DUBAI: Foreign investors are still keen to invest in the Middle East, despite a debt implosion at two Saudi firms that may cost lenders as much as $22 billion, executives at a Reuters summit said on Monday.
The debt debacle at Saudi conglomerates Ahmad Hamad Algosaibi & Bros and Saad Group is the biggest financial scandal to hit the Middle East, leaving foreign and local banks facing massive debt exposure.
The family-owned firms, linked by marriage, are embroiled in a legal battle to recover $9.2. billion which Algosaibi alleges Saad’s owner, Maan Al-Sanae, defrauded from it.
Executives at the Reuters Middle East Investment Summit said the issue should result in more due diligence by companies keen to deal with family-owned firms — which make up a big merchant class in the Gulf — but it would not deter investment flows.

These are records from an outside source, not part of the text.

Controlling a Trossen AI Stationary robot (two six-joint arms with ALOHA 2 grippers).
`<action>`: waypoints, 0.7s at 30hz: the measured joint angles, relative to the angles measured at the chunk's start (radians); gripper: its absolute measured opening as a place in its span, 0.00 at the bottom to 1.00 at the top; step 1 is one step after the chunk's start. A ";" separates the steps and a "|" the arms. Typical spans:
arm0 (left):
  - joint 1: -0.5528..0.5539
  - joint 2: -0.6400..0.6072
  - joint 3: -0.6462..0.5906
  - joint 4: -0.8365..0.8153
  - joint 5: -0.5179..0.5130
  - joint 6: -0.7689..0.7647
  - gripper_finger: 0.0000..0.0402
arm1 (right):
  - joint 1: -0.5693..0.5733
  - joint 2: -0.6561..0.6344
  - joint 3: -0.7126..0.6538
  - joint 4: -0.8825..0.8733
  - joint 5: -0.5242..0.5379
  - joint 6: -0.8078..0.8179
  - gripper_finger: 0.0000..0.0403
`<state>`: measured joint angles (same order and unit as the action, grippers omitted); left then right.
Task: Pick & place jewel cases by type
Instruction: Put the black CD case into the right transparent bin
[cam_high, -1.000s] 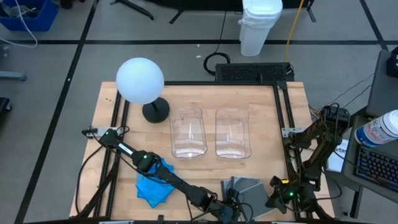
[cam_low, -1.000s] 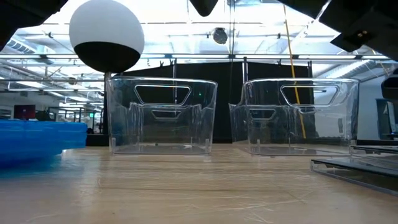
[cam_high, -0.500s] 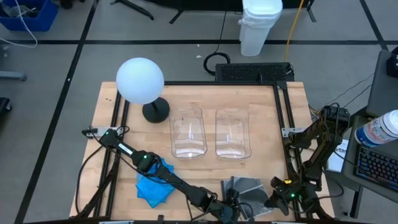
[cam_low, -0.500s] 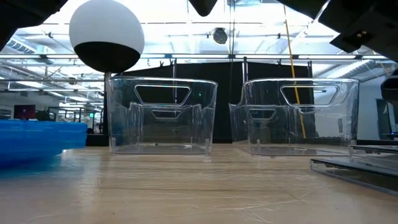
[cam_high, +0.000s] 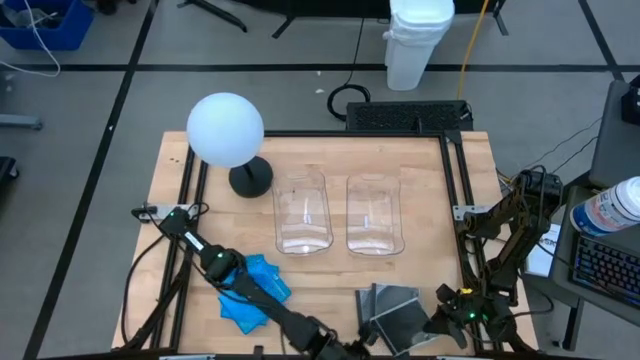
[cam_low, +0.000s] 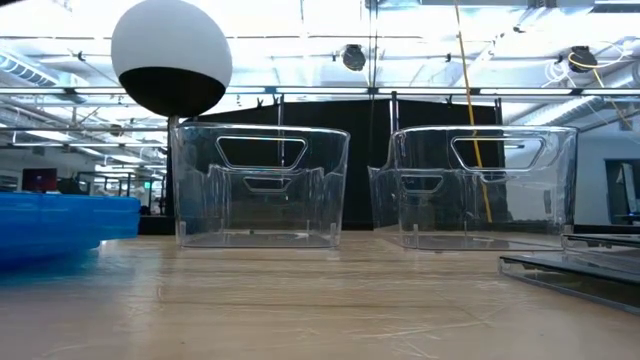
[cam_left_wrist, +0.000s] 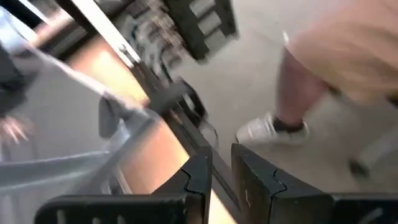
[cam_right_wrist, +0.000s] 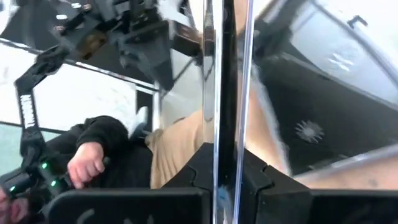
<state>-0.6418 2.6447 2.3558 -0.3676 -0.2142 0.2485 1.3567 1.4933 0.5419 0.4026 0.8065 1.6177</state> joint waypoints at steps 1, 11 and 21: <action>-0.008 -0.016 0.000 -0.045 0.000 -0.011 0.17 | 0.000 0.000 0.000 0.020 0.009 -0.022 0.06; -0.056 -0.084 0.000 -0.391 -0.007 -0.118 0.17 | -0.052 -0.023 0.000 0.175 0.060 -0.405 0.04; -0.061 -0.084 -0.010 -0.389 -0.047 -0.136 0.06 | -0.163 -0.235 0.000 0.324 0.086 -0.954 0.05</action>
<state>-0.7029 2.5608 2.3463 -0.7563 -0.2610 0.1124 1.1938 1.2580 0.5423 0.7269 0.8930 0.6637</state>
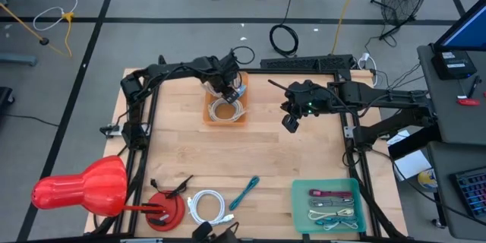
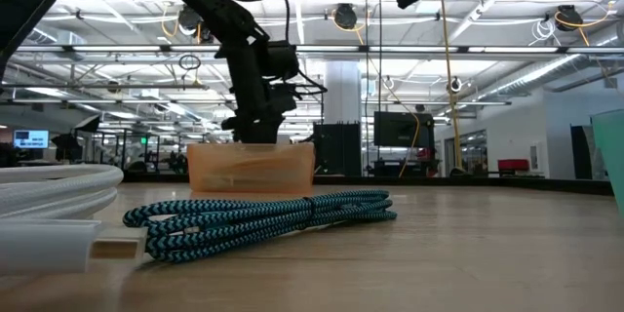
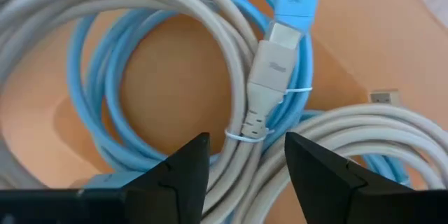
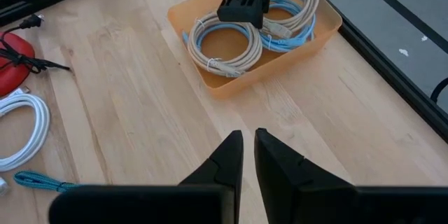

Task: Pick & Place USB Port
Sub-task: Put the brown usb cable into the orange bin

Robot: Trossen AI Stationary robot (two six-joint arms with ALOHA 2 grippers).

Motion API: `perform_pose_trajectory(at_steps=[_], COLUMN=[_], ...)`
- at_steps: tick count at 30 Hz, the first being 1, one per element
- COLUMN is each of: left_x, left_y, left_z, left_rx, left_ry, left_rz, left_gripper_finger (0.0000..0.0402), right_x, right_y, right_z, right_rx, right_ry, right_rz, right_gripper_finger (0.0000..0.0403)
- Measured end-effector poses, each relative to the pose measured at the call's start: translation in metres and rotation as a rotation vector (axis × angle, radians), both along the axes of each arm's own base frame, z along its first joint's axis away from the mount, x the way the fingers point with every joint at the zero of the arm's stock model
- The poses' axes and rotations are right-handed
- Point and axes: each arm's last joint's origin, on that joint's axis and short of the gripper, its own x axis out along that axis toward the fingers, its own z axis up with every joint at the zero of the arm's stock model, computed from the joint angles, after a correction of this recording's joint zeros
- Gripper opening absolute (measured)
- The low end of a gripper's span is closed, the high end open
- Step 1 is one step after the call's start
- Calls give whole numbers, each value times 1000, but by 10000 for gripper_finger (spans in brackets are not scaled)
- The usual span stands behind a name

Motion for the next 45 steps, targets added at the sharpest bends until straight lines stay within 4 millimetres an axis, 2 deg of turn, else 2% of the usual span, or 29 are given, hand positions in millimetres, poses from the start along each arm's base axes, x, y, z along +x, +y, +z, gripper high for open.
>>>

Investor appetite for Gulf bond issues seems to bear this out with, most recently, a $1 billion Islamic bond issue by Abu Dhabi’s Tourism Development & Investment Co. (TIDC) being seven times oversubscribed.
“There is a huge amount of capital interested in the Middle East (and) there is clearly a demand for Middle Eastern issuance,” said Simon Cooper, chief executive of HSBC Middle East.
Cooper added the Saudi debt troubles had “clearly hurt” it but speculated investors would look past that.
“Investors will look beyond short-term bumps in the road to long-term opportunities.”
The debt troubles come as the Gulf faces criticism over a lack of transparency and amid investors concern about judicial recourse in the world’s biggest oil exporting region. “This is the wake-up call,” said Howard Handy, chief economist at Samba Financial Group in Riyadh. “It is an issue of transparency, of how lenders do business.”
Despite the end of a six-year, oil-fueled boom, the Gulf region has managed to avoid the recession faced by many countries in the wake of the global financial crisis.
Governments have ramped up spending sharply, including on infrastructure projects in healthcare and education, to spur growth, and the oil price has doubled since its December low.
The lesson, executives said, was to know who you are dealing with. “There is no substitute for diligence,” Mustafa Abdel Wadood, managing director of Abraaj Capital. “But you can get incidents anywhere — no matter what diligence you do there will be cases where you get caught out.”